» Work item: Copy every record that appears below, exactly as it stands.

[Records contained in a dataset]

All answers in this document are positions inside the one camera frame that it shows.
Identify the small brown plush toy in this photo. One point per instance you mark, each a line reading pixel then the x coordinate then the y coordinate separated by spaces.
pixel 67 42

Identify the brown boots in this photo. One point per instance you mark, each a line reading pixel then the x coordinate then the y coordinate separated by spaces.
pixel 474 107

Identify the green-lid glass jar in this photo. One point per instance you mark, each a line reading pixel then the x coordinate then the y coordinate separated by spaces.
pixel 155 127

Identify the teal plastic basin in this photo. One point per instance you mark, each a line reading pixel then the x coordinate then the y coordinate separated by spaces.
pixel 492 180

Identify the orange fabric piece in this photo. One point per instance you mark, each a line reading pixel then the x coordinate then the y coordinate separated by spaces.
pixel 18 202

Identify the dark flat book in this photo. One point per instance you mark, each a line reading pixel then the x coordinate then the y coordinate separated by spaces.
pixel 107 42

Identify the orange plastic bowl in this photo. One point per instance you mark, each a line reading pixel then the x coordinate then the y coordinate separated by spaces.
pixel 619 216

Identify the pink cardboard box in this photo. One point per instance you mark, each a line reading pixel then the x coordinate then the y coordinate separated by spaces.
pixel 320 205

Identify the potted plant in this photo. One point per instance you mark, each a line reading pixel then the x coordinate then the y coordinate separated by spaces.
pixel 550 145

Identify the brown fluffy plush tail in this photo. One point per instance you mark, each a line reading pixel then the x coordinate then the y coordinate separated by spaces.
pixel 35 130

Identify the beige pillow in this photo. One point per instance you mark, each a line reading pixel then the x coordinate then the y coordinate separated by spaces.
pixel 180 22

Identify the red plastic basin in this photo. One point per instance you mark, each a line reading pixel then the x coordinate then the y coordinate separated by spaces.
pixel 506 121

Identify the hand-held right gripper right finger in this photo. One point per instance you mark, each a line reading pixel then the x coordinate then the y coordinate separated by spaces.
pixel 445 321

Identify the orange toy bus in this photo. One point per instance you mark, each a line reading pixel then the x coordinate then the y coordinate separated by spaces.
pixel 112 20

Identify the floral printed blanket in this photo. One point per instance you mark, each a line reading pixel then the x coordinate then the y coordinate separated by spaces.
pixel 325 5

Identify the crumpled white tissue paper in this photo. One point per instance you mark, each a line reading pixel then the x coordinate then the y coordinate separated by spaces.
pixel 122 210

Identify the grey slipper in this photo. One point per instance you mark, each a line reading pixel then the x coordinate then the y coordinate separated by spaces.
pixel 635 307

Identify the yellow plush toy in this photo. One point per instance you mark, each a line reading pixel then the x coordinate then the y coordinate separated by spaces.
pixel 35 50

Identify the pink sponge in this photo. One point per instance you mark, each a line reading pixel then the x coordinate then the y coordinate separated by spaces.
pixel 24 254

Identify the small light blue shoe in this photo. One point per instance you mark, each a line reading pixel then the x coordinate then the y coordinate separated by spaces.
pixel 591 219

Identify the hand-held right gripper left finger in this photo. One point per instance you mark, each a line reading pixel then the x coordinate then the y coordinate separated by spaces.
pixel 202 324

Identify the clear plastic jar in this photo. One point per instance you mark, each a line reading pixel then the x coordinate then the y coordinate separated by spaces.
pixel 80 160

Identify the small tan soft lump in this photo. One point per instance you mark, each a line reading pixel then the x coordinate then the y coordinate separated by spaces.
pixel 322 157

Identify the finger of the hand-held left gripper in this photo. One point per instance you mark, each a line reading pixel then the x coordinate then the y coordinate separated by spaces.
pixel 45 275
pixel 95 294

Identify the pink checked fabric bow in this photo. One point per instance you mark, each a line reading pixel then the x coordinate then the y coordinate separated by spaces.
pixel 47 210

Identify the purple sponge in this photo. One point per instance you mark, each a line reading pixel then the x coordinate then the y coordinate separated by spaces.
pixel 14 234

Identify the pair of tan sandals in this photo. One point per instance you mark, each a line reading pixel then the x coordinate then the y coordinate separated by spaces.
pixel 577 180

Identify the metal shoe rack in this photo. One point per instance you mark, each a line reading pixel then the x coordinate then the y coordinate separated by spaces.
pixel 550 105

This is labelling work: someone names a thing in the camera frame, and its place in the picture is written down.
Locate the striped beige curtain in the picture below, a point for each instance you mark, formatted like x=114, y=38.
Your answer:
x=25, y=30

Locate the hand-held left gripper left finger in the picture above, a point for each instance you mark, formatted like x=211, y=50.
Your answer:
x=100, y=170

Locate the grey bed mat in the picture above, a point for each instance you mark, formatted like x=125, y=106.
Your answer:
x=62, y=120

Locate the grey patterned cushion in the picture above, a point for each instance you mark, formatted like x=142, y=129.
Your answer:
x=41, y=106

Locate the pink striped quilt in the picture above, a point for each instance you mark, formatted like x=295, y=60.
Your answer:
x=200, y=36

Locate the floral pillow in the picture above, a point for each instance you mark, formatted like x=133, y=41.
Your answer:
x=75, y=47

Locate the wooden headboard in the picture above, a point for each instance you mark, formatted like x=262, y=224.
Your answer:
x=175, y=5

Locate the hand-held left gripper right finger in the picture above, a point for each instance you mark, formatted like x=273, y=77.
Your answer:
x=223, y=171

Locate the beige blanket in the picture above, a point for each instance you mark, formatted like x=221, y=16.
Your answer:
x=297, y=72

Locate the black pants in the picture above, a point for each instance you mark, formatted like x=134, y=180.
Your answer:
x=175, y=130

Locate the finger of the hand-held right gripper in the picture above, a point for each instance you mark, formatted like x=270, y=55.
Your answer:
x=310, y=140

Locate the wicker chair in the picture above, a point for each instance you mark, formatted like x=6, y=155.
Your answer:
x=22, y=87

» Solution for this exercise:
All answers in this document are positions inside the one camera frame that it shows.
Identify the small brown plush toy in this photo. One point per instance you mark, each a line reading pixel then the x coordinate then the y coordinate separated by spaces.
pixel 67 42

Identify the brown boots in this photo. One point per instance you mark, each a line reading pixel then the x coordinate then the y coordinate separated by spaces.
pixel 474 107

Identify the green-lid glass jar in this photo. One point per instance you mark, each a line reading pixel then the x coordinate then the y coordinate separated by spaces.
pixel 155 127

Identify the teal plastic basin in this photo. One point per instance you mark, each a line reading pixel then the x coordinate then the y coordinate separated by spaces.
pixel 492 180

Identify the orange fabric piece in this photo. One point per instance you mark, each a line reading pixel then the x coordinate then the y coordinate separated by spaces.
pixel 18 202

Identify the dark flat book in this photo. One point per instance you mark, each a line reading pixel then the x coordinate then the y coordinate separated by spaces.
pixel 107 42

Identify the orange plastic bowl in this photo. One point per instance you mark, each a line reading pixel then the x coordinate then the y coordinate separated by spaces.
pixel 619 216

Identify the pink cardboard box in this photo. One point per instance you mark, each a line reading pixel then the x coordinate then the y coordinate separated by spaces.
pixel 320 205

Identify the potted plant in this photo. One point per instance you mark, each a line reading pixel then the x coordinate then the y coordinate separated by spaces.
pixel 550 145

Identify the brown fluffy plush tail in this photo. One point per instance you mark, each a line reading pixel then the x coordinate then the y coordinate separated by spaces.
pixel 35 130

Identify the beige pillow in this photo. One point per instance you mark, each a line reading pixel then the x coordinate then the y coordinate separated by spaces.
pixel 180 22

Identify the red plastic basin in this photo. One point per instance you mark, each a line reading pixel then the x coordinate then the y coordinate separated by spaces.
pixel 506 121

Identify the hand-held right gripper right finger in this photo. One point per instance you mark, each a line reading pixel then the x coordinate then the y coordinate separated by spaces.
pixel 445 321

Identify the orange toy bus in this photo. One point per instance you mark, each a line reading pixel then the x coordinate then the y coordinate separated by spaces.
pixel 112 20

Identify the floral printed blanket in this photo. One point per instance you mark, each a line reading pixel then the x coordinate then the y coordinate separated by spaces.
pixel 325 5

Identify the crumpled white tissue paper in this photo. One point per instance you mark, each a line reading pixel then the x coordinate then the y coordinate separated by spaces.
pixel 122 210

Identify the grey slipper in this photo. One point per instance you mark, each a line reading pixel then the x coordinate then the y coordinate separated by spaces.
pixel 635 307

Identify the yellow plush toy in this photo. One point per instance you mark, each a line reading pixel then the x coordinate then the y coordinate separated by spaces.
pixel 35 50

Identify the pink sponge in this photo. One point per instance you mark, each a line reading pixel then the x coordinate then the y coordinate separated by spaces.
pixel 24 254

Identify the small light blue shoe in this photo. One point per instance you mark, each a line reading pixel then the x coordinate then the y coordinate separated by spaces.
pixel 591 219

Identify the hand-held right gripper left finger in this photo. One point per instance you mark, each a line reading pixel then the x coordinate then the y coordinate separated by spaces.
pixel 202 324

Identify the clear plastic jar in this photo. One point per instance you mark, each a line reading pixel then the x coordinate then the y coordinate separated by spaces.
pixel 80 160

Identify the small tan soft lump in this photo. One point per instance you mark, each a line reading pixel then the x coordinate then the y coordinate separated by spaces.
pixel 322 157

Identify the finger of the hand-held left gripper in this photo. One point per instance you mark, each a line reading pixel then the x coordinate then the y coordinate separated by spaces.
pixel 45 275
pixel 95 294

Identify the pink checked fabric bow in this photo. One point per instance you mark, each a line reading pixel then the x coordinate then the y coordinate separated by spaces.
pixel 47 210

Identify the purple sponge in this photo. One point per instance you mark, each a line reading pixel then the x coordinate then the y coordinate separated by spaces.
pixel 14 234

Identify the pair of tan sandals in this photo. One point per instance you mark, each a line reading pixel then the x coordinate then the y coordinate separated by spaces.
pixel 577 180

Identify the metal shoe rack in this photo. One point per instance you mark, each a line reading pixel then the x coordinate then the y coordinate separated by spaces.
pixel 550 105

This is labelling work: someone names a thing in the camera frame, and its place in the picture is written down.
Locate the striped beige curtain in the picture below, a point for each instance you mark, formatted like x=114, y=38.
Your answer:
x=25, y=30

Locate the hand-held left gripper left finger in the picture above, a point for each instance you mark, formatted like x=211, y=50.
Your answer:
x=100, y=170

Locate the grey bed mat in the picture above, a point for each instance you mark, formatted like x=125, y=106.
Your answer:
x=62, y=120

Locate the grey patterned cushion in the picture above, a point for each instance you mark, formatted like x=142, y=129.
Your answer:
x=41, y=106

Locate the pink striped quilt in the picture above, a point for each instance you mark, formatted like x=295, y=60.
Your answer:
x=200, y=36

Locate the floral pillow in the picture above, a point for each instance you mark, formatted like x=133, y=41.
Your answer:
x=75, y=47

Locate the wooden headboard in the picture above, a point for each instance you mark, formatted like x=262, y=224.
Your answer:
x=175, y=5

Locate the hand-held left gripper right finger in the picture above, a point for each instance you mark, formatted like x=273, y=77.
Your answer:
x=223, y=171

Locate the beige blanket in the picture above, a point for each instance you mark, formatted like x=221, y=16.
Your answer:
x=297, y=72

Locate the black pants in the picture above, a point for each instance you mark, formatted like x=134, y=180.
Your answer:
x=175, y=130

Locate the finger of the hand-held right gripper in the picture above, a point for each instance you mark, formatted like x=270, y=55.
Your answer:
x=310, y=140

Locate the wicker chair in the picture above, a point for each instance you mark, formatted like x=6, y=155.
Your answer:
x=22, y=87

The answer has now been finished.